* EXERCISE PROMPT *
What lines of the material below include the string "detection"? Copy all of them.

-- RECORDS TO USE follows --

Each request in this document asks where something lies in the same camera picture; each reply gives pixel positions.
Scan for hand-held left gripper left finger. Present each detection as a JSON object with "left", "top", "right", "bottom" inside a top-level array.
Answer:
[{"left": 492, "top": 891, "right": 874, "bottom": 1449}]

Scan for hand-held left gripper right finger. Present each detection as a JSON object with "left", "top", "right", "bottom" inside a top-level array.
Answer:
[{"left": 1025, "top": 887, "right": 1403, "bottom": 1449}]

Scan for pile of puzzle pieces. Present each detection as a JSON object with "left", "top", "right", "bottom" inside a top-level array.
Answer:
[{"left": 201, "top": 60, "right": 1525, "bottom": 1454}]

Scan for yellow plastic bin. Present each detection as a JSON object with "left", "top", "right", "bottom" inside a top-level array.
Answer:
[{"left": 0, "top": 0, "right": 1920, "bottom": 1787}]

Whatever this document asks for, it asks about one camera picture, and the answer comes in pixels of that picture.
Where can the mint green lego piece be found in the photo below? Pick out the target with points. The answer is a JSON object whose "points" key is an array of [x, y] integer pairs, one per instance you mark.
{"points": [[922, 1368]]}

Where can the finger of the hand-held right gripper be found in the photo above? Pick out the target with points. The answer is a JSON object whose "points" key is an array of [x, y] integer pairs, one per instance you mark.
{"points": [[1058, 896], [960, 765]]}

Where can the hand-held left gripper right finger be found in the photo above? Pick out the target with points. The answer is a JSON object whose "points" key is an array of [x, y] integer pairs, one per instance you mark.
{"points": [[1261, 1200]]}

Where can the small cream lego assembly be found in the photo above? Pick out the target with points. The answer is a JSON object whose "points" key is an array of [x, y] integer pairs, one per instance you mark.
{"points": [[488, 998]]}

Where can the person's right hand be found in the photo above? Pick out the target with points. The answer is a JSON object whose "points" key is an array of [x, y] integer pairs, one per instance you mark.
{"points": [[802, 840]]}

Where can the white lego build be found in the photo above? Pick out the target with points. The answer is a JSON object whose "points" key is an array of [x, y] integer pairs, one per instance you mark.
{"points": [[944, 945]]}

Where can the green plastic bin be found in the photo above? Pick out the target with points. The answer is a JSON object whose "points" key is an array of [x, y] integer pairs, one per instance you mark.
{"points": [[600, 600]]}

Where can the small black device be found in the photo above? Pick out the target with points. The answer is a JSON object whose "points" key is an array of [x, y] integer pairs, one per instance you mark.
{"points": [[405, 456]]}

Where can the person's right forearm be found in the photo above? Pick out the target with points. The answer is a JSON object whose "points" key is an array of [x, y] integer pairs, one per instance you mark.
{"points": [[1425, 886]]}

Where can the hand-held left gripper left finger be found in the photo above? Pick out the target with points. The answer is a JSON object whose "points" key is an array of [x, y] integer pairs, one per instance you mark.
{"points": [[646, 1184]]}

-- RECORDS TO USE concluded --

* OUTPUT *
Scan for hand-held left gripper left finger. Present each detection as a JSON object with "left", "top", "right", "bottom" inside a top-level array.
Scan for hand-held left gripper right finger. Present each detection as a JSON object with "left", "top", "right", "bottom" inside a top-level array.
Scan for pile of puzzle pieces. Present each detection as a JSON object with "left", "top", "right", "bottom" inside a top-level array.
Scan for yellow plastic bin. Present each detection as a JSON object with "left", "top", "right", "bottom" inside a top-level array.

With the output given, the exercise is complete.